▸ **WHAT THIS TASK INVOLVES**
Retype exactly the lines from the line with "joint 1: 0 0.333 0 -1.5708" to the end of the data, keeping both boundary lines.

▸ **THE INPUT**
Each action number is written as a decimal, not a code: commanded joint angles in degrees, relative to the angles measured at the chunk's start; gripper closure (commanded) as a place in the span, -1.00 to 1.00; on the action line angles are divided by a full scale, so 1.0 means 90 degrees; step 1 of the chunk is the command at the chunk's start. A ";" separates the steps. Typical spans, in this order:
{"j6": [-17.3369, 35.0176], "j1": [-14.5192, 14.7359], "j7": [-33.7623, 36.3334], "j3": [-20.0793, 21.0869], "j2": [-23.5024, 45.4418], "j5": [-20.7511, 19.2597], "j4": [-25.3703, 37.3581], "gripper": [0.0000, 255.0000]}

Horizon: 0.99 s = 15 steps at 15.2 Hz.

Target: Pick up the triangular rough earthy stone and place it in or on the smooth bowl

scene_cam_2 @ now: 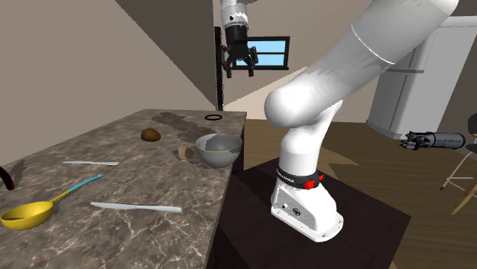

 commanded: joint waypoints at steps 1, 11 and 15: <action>0.0000 0.0000 0.0000 0.0000 0.0000 0.0000 0.0000 -1.00; 0.1621 0.0404 0.0117 0.0681 0.2111 0.0193 0.0146 -1.00; 0.2159 0.0536 0.0204 0.0943 0.3066 0.0153 0.0420 -1.00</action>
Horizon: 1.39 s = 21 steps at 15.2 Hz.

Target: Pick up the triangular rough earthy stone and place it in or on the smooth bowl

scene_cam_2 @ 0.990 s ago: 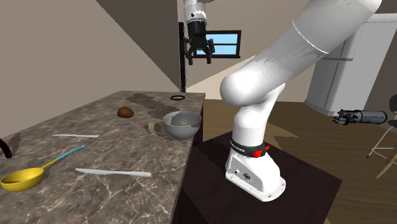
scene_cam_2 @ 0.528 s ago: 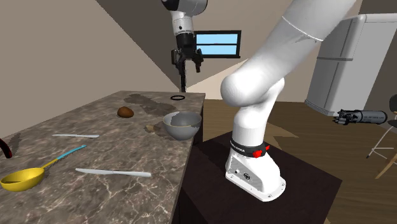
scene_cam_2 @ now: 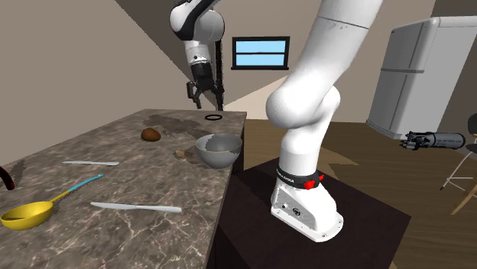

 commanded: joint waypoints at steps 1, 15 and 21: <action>0.0278 0.0062 0.0042 0.0124 0.0507 -0.0042 0.0159 -1.00; 0.1250 0.0651 0.0545 0.0648 0.3826 -0.0806 0.1923 -1.00; 0.1752 0.0661 0.0587 0.0622 0.3976 -0.0867 0.1564 -1.00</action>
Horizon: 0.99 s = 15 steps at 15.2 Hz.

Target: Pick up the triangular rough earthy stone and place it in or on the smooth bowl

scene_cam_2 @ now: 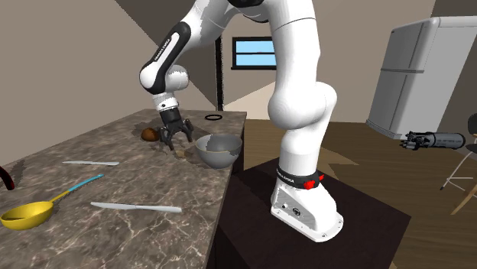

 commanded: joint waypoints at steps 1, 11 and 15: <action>0.0220 0.0006 0.0021 -0.0015 0.0096 -0.0037 -0.0126 -1.00; 0.0219 0.0006 0.0021 -0.0015 0.0095 -0.0037 -0.0125 1.00; 0.0219 0.0007 0.0022 -0.0016 0.0099 -0.0038 -0.0122 1.00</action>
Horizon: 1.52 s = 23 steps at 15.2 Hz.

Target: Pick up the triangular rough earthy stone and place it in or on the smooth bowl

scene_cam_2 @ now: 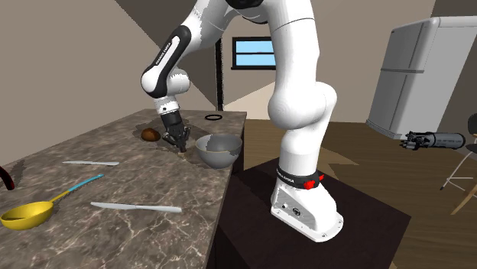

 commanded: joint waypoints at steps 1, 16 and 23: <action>-0.0001 0.0000 0.0001 -0.0001 0.0005 -0.0001 -0.0003 1.00; 0.3132 0.0653 0.4721 -0.0366 -0.1203 -0.2822 -0.2473 -1.00; 0.3131 0.0654 0.4720 -0.0367 -0.1203 -0.2821 -0.2473 -1.00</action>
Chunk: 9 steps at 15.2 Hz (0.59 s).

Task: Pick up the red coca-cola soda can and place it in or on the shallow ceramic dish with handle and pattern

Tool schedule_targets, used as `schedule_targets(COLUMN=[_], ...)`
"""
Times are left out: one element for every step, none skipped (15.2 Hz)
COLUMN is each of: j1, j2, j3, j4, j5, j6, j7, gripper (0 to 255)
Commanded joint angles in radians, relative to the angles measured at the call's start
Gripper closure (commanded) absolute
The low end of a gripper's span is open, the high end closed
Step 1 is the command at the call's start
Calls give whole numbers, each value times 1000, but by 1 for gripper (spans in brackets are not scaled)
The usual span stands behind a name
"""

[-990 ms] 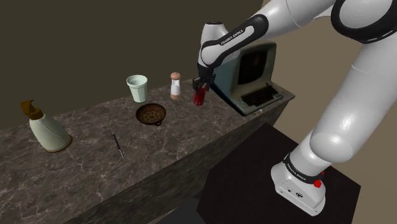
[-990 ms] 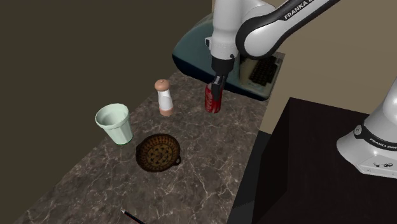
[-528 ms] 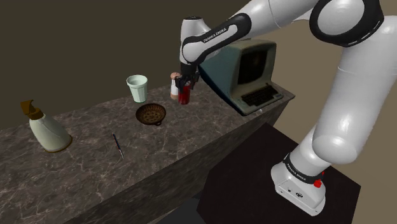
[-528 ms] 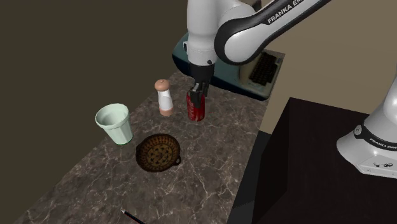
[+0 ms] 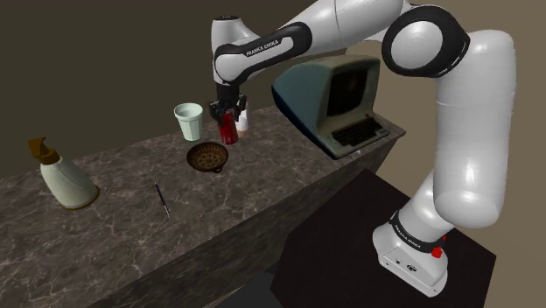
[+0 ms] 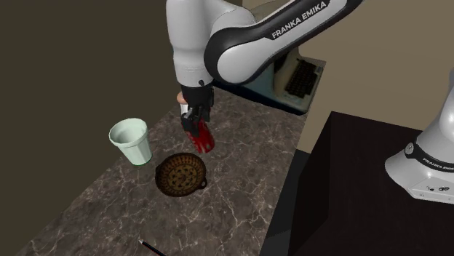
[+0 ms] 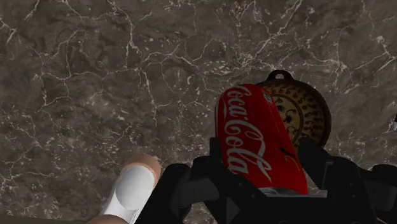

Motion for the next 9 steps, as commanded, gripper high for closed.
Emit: schedule_targets(j1=[31,46,61,77,93,101,101,101,100], j2=[65,101,140,181,227,250,254,258,261], j3=[3,4,4,4,3,3,2,2,1], j4=[122,184,252,325,406,448,441,434,426], j5=[-9,-13,-16,-20,-24,-25,-26,-26,-27], j6=[-57,-84,-114,-146,-181,-200,-189,-178,-167], j7=[30,41,52,62,71,75,75,76,77], gripper=[255,255,255,255,255,255,255,255,255])
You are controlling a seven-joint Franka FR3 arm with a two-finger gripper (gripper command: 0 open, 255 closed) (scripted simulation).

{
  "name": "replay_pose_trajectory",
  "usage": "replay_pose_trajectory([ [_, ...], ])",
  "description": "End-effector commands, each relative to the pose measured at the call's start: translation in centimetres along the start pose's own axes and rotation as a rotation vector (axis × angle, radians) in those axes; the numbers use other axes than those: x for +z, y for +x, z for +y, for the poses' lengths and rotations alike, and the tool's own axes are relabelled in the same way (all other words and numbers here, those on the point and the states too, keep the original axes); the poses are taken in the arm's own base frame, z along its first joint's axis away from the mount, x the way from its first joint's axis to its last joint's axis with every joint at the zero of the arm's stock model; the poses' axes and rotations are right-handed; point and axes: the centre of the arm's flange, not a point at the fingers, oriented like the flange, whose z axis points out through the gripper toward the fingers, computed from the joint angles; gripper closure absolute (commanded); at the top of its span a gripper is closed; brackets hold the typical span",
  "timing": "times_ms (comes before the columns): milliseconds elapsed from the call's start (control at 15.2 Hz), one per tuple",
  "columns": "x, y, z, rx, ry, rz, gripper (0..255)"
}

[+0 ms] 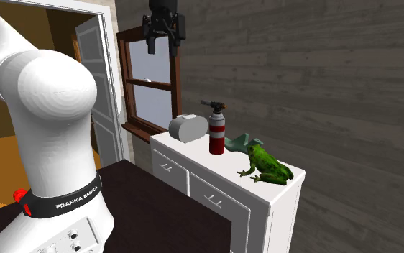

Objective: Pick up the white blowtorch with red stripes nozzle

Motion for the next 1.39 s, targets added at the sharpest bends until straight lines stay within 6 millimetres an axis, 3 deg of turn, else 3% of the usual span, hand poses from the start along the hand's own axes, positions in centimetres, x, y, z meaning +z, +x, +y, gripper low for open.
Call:
replay_pose_trajectory([
  [0, 0.0, 0.0, 0.0, 0.0, 0.0, 0.0, 0],
  [660, 6.1, 9.8, 5.4, -0.412, -0.017, 0.022, 0],
  [1320, 11.8, 21.2, 6.5, -0.823, -0.033, 0.045, 0],
])
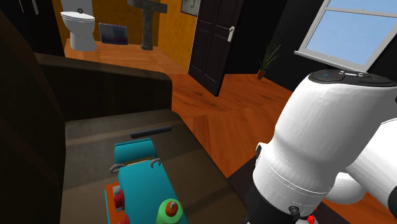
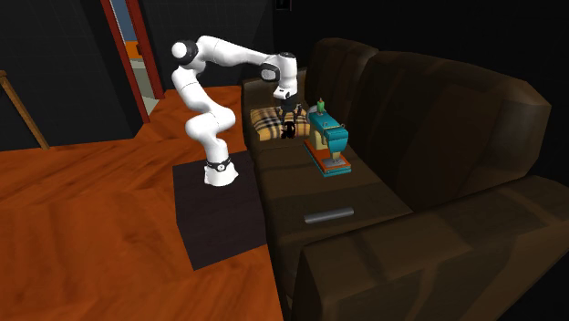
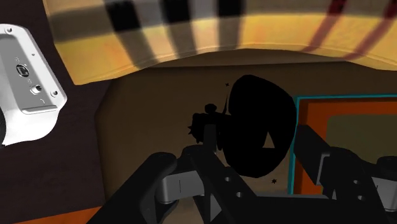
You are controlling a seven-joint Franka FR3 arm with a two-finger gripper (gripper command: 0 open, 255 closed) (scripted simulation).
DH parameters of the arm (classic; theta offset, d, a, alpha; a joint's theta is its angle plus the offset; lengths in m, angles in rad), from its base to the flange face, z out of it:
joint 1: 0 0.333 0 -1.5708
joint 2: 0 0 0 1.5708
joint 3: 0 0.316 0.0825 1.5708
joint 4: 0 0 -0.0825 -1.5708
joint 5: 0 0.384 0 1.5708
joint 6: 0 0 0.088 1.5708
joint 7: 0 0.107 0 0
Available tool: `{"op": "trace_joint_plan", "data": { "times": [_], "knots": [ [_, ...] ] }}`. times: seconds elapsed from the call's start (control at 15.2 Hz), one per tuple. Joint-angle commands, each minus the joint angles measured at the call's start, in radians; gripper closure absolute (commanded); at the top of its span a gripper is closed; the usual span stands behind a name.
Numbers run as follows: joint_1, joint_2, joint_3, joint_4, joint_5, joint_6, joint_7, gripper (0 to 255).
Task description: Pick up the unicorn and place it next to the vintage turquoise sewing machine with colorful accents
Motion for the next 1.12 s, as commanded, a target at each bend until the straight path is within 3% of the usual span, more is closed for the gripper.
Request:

▸ **WRITTEN ANSWER**
joint 1: 0 0.333 0 -1.5708
joint 2: 0 0 0 1.5708
joint 3: 0 0.316 0.0825 1.5708
joint 4: 0 0 -0.0825 -1.5708
joint 5: 0 0.384 0 1.5708
joint 6: 0 0 0.088 1.5708
joint 7: 0 0.107 0 0
Available tool: `{"op": "trace_joint_plan", "data": { "times": [_], "knots": [ [_, ...] ] }}`. times: seconds elapsed from the call's start (control at 15.2 Hz), one per tuple. Joint-angle commands, each minus the joint angles measured at the call's start, in radians; gripper closure absolute (commanded); at the top of its span a gripper is closed; the usual span stands behind a name.
Numbers run as follows: joint_1, joint_2, joint_3, joint_4, joint_5, joint_6, joint_7, gripper (0 to 255).
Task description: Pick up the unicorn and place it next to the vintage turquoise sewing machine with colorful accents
Motion for the next 1.12 s, as commanded, a target at each bend until the straight path is within 3% of the usual span, more is closed for the gripper.
Request:

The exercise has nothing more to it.